» **WHAT TO PRODUCE**:
Within the listing below, show every line that contains the word "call".

--- START ---

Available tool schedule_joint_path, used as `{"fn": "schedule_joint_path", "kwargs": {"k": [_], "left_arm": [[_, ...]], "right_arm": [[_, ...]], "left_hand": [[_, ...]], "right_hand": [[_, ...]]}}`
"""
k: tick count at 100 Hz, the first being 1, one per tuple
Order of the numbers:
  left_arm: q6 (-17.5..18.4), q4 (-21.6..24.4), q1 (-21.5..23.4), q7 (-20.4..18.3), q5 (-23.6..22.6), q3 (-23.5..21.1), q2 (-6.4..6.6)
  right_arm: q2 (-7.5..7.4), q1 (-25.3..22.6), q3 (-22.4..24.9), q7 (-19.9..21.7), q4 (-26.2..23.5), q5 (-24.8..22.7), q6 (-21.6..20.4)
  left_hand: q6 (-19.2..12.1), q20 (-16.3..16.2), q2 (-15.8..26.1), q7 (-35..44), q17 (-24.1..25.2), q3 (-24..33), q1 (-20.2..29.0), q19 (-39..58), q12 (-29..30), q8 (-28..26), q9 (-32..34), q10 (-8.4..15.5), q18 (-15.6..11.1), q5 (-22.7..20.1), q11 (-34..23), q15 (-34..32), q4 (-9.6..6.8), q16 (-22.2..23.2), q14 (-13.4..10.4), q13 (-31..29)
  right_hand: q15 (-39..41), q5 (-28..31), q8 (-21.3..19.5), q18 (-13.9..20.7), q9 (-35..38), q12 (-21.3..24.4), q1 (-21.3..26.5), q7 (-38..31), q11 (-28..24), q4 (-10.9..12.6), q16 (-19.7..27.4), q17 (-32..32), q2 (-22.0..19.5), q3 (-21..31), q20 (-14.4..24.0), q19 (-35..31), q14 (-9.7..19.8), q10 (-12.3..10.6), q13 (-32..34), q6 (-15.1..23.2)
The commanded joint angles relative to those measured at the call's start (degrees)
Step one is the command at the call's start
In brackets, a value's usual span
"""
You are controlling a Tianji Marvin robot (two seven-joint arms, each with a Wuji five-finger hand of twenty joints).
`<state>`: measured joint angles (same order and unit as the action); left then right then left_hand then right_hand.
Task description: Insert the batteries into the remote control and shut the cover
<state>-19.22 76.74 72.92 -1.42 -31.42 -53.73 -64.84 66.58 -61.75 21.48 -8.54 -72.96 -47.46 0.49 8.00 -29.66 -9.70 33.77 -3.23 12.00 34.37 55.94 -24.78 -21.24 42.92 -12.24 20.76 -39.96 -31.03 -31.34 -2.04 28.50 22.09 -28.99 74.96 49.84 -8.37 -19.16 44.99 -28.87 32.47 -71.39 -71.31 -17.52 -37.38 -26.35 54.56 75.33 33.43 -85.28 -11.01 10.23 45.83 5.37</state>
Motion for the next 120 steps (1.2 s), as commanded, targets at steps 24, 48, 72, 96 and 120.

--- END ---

» **WRITTEN SOLUTION**:
The commanded joint angles relative to those measured at the call's start (degrees)
Step one is the command at the call's start

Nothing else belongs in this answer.